The primary objective of a shareholders’ agreement is to regulate the rights and obligations of the shareholders among themselves. Therefore, it does not govern the corporate obligations of the shareholders towards the public limited company (Aktiengesellschaft), but rather the obligations between the contracting parties themselves.
2. Why should a shareholders’ agreement be concluded?
Under Liechtenstein law, a shareholder’s principal obligation is to pay the share capital. This may suffice in publicly traded companies. However, in smaller companies, where shareholders often have closer relationships, there is often a need for more comprehensive regulations.
A shareholders’ agreement can provide the necessary clarity, which is especially important for facilitating cooperation and avoiding disputes.
3. What can a shareholders’ agreement include?
Typical provisions of a shareholders’ agreement may include:
- Voting agreements or veto rights: Clauses that oblige shareholders to vote uniformly on certain decisions to facilitate decision-making and avoid deadlocks.
- Duties of loyalty and non-competition: Provisions requiring shareholders to remain loyal to the interests of the company and refrain from competing with it.
- Right of first refusal: The obligation for a shareholder to offer their shares to the other contracting parties before selling them to a third party.
- Pre-emption right: The option for the contracting parties to purchase the shares of a shareholder wishing to sell before they are offered to third parties.
- Tag-along rights: If a shareholder wishes to sell their shares to a third party, the other parties have the right to sell their shares to the same third party under the same conditions.

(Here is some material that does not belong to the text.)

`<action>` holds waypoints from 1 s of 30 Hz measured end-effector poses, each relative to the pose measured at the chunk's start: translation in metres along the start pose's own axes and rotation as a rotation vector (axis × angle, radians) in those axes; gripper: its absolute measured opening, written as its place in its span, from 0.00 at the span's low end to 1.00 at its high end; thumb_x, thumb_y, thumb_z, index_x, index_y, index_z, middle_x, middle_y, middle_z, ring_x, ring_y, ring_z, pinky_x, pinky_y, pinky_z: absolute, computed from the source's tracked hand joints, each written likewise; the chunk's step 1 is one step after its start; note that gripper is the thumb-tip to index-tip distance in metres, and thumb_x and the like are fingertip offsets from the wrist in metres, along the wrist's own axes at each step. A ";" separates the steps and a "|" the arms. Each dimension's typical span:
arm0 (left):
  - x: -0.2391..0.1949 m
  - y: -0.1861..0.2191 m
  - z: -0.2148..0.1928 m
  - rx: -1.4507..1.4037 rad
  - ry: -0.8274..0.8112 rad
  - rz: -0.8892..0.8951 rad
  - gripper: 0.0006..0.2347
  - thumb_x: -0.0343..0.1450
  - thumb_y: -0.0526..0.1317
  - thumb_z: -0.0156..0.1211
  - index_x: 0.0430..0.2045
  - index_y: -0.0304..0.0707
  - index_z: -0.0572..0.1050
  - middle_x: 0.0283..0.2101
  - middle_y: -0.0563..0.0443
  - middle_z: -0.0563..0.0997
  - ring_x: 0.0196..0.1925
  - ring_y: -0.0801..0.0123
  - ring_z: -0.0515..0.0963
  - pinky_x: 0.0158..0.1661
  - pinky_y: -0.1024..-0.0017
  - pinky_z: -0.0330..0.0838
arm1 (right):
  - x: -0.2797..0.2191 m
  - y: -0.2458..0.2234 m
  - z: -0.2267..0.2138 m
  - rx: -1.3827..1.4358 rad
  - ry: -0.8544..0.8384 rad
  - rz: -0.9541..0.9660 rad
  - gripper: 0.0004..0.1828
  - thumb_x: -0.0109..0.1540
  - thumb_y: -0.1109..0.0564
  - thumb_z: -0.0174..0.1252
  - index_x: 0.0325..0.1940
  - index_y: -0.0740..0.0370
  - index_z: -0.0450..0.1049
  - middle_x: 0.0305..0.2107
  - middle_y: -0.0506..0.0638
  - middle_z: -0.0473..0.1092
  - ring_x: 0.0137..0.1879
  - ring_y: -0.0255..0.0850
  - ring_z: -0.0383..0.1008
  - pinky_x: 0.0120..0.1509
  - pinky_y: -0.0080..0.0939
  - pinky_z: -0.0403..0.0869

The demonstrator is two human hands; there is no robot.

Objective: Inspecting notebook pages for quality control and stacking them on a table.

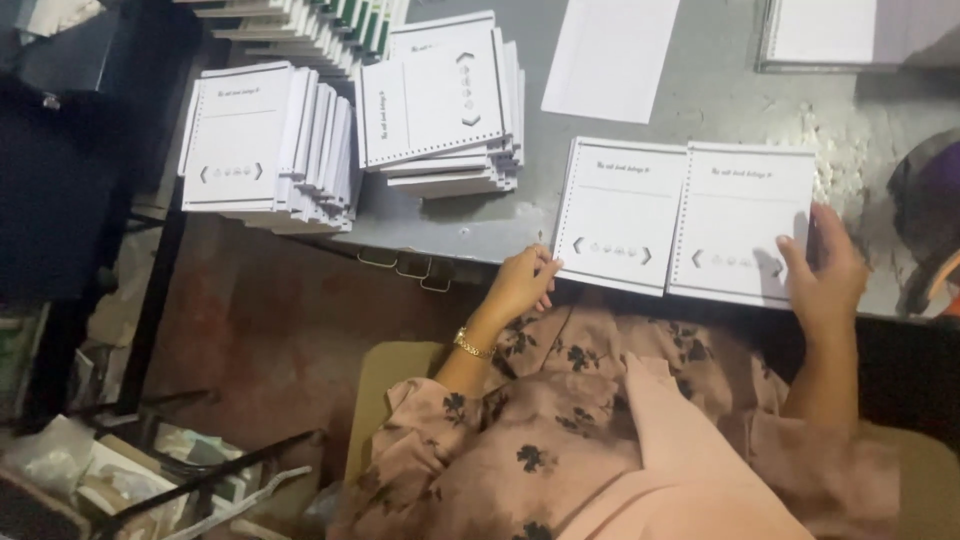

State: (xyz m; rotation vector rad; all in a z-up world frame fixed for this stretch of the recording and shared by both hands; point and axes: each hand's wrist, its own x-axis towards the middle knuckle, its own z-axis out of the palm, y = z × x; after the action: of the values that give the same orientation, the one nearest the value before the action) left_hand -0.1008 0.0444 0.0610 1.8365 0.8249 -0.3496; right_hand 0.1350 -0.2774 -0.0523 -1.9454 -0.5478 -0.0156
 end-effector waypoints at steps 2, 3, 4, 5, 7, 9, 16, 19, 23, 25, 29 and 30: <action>0.002 0.000 0.001 0.097 -0.004 0.014 0.10 0.78 0.45 0.49 0.40 0.38 0.72 0.29 0.51 0.81 0.21 0.70 0.79 0.25 0.76 0.75 | -0.002 -0.026 0.000 -0.097 -0.018 -0.048 0.31 0.67 0.68 0.62 0.73 0.78 0.62 0.68 0.72 0.62 0.74 0.58 0.59 0.77 0.54 0.58; 0.006 -0.006 0.003 0.246 0.056 0.064 0.13 0.78 0.49 0.49 0.38 0.39 0.73 0.25 0.53 0.79 0.23 0.67 0.78 0.28 0.71 0.71 | -0.001 -0.046 -0.001 -0.100 -0.043 0.020 0.33 0.66 0.68 0.61 0.74 0.77 0.60 0.69 0.72 0.59 0.74 0.60 0.59 0.76 0.55 0.59; 0.009 -0.012 0.006 0.394 0.116 0.116 0.16 0.77 0.54 0.50 0.35 0.40 0.75 0.21 0.54 0.77 0.26 0.64 0.77 0.30 0.65 0.68 | 0.001 -0.067 -0.001 -0.103 -0.069 0.088 0.35 0.65 0.68 0.61 0.75 0.76 0.58 0.70 0.73 0.57 0.74 0.61 0.58 0.76 0.55 0.59; 0.012 -0.015 0.009 0.394 0.114 0.113 0.16 0.77 0.54 0.50 0.35 0.40 0.75 0.21 0.54 0.77 0.26 0.64 0.77 0.30 0.65 0.68 | 0.000 -0.063 -0.001 -0.102 -0.072 0.091 0.35 0.65 0.68 0.61 0.75 0.76 0.58 0.70 0.73 0.57 0.74 0.61 0.58 0.76 0.55 0.59; 0.014 -0.023 0.016 0.338 0.307 0.230 0.15 0.73 0.52 0.60 0.32 0.38 0.73 0.40 0.49 0.77 0.41 0.61 0.77 0.43 0.64 0.72 | -0.001 -0.056 0.001 -0.143 -0.046 0.000 0.35 0.65 0.69 0.64 0.74 0.79 0.60 0.66 0.73 0.62 0.72 0.61 0.61 0.75 0.55 0.60; 0.012 -0.018 0.024 0.300 0.297 0.355 0.22 0.69 0.47 0.65 0.50 0.35 0.65 0.55 0.42 0.68 0.56 0.57 0.69 0.58 0.61 0.63 | -0.003 -0.057 0.003 -0.116 -0.044 0.014 0.35 0.65 0.70 0.62 0.75 0.78 0.59 0.67 0.73 0.62 0.73 0.60 0.60 0.76 0.54 0.59; 0.024 -0.039 0.068 0.073 0.331 0.614 0.44 0.65 0.30 0.72 0.73 0.40 0.46 0.78 0.37 0.43 0.80 0.44 0.47 0.74 0.45 0.48 | -0.002 -0.045 0.007 0.097 -0.050 0.051 0.36 0.63 0.79 0.57 0.75 0.81 0.53 0.69 0.74 0.55 0.76 0.56 0.55 0.79 0.50 0.56; 0.029 -0.044 0.068 0.043 0.389 0.649 0.40 0.65 0.29 0.70 0.72 0.36 0.51 0.78 0.39 0.49 0.79 0.46 0.53 0.74 0.50 0.52 | -0.001 -0.052 0.003 0.076 -0.071 0.085 0.38 0.62 0.78 0.58 0.75 0.79 0.53 0.70 0.72 0.55 0.76 0.56 0.55 0.79 0.50 0.55; 0.027 -0.038 0.065 0.041 0.382 0.587 0.37 0.64 0.29 0.71 0.69 0.30 0.56 0.77 0.39 0.52 0.78 0.50 0.53 0.75 0.58 0.48 | 0.000 -0.055 0.005 0.180 -0.068 0.107 0.38 0.62 0.79 0.56 0.75 0.82 0.49 0.70 0.75 0.52 0.77 0.59 0.52 0.79 0.53 0.57; 0.029 -0.038 0.065 0.045 0.415 0.557 0.37 0.62 0.32 0.74 0.67 0.29 0.59 0.75 0.40 0.56 0.77 0.51 0.57 0.74 0.59 0.53 | 0.000 -0.066 0.005 0.195 -0.065 0.196 0.38 0.63 0.79 0.55 0.75 0.82 0.46 0.71 0.74 0.50 0.78 0.58 0.50 0.80 0.51 0.56; 0.028 -0.028 0.060 0.030 0.391 0.470 0.38 0.62 0.31 0.73 0.68 0.29 0.59 0.75 0.41 0.57 0.77 0.53 0.57 0.74 0.60 0.52 | 0.003 -0.059 0.009 0.225 -0.066 0.179 0.39 0.63 0.79 0.54 0.75 0.83 0.43 0.72 0.75 0.48 0.79 0.58 0.48 0.81 0.51 0.55; 0.035 -0.032 0.061 0.053 0.412 0.493 0.39 0.61 0.32 0.75 0.67 0.28 0.60 0.75 0.41 0.58 0.76 0.53 0.57 0.74 0.61 0.52 | 0.004 -0.055 0.010 0.215 -0.051 0.167 0.39 0.63 0.79 0.55 0.74 0.83 0.45 0.71 0.75 0.49 0.78 0.58 0.49 0.80 0.51 0.55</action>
State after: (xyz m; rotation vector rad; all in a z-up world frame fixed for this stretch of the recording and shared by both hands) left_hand -0.0891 0.0095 -0.0065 2.1196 0.6020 0.3332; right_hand 0.1157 -0.2492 -0.0084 -1.7790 -0.4008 0.1918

- Drag-along rights: If a shareholder wishes to sell their shares to a third party, the other parties may be required to sell their shares to the same third party under the same conditions.
- Succession provisions: Clauses that ensure the continuation of the Shareholders’ Agreement in the event of a shareholder’s death.
- Nomination and appointment rights: Provisions concerning the appointment of board members or management.
- Financing arrangements: Provisions regarding loans provided by the shareholders for the financing of the public limited company (Aktiengesellschaft).
- Contractual penalty: A provision that a penalty must be paid to the other contracting parties in the event of certain material breaches of the shareholders’ agreement.
4. Breach of voting agreements or other material clauses of the shareholders’ agreement
Voting agreements obligate the contracting parties to vote uniformly at the shareholders’ meetings of the public limited company (Aktiengesellschaft).
It is important to note that a breach of a voting agreement typically does not affect the validity of the resolution passed. This means that a resolution adopted through non-compliant voting remains valid, and challenges to the resolution are only possible in exceptional cases.
However, breaching the obligations of the shareholders’ agreement can result in claims for damages and/or penalties.
5. Conclusion
A shareholders’ agreement is a valuable tool for regulating relationships among shareholders in a Liechtenstein public limited company (Aktiengesellschaft). Although not legally mandatory, it provides clarity and structure, helping to avoid conflicts and foster cooperation within the company.
We are happy to advise you, as a founder and shareholder of a Liechtenstein public limited company (Aktiengesellschaft), on the drafting, negotiation, and implementation of your shareholders’ agreement.
Start your journey with us now by contacting us at office@isp.law or use our fully automated booking tool to schedule a direct appointment for an initial consultation at https://www.isp.law/en/book-an-appointment/, and let us support you throughout your public offering.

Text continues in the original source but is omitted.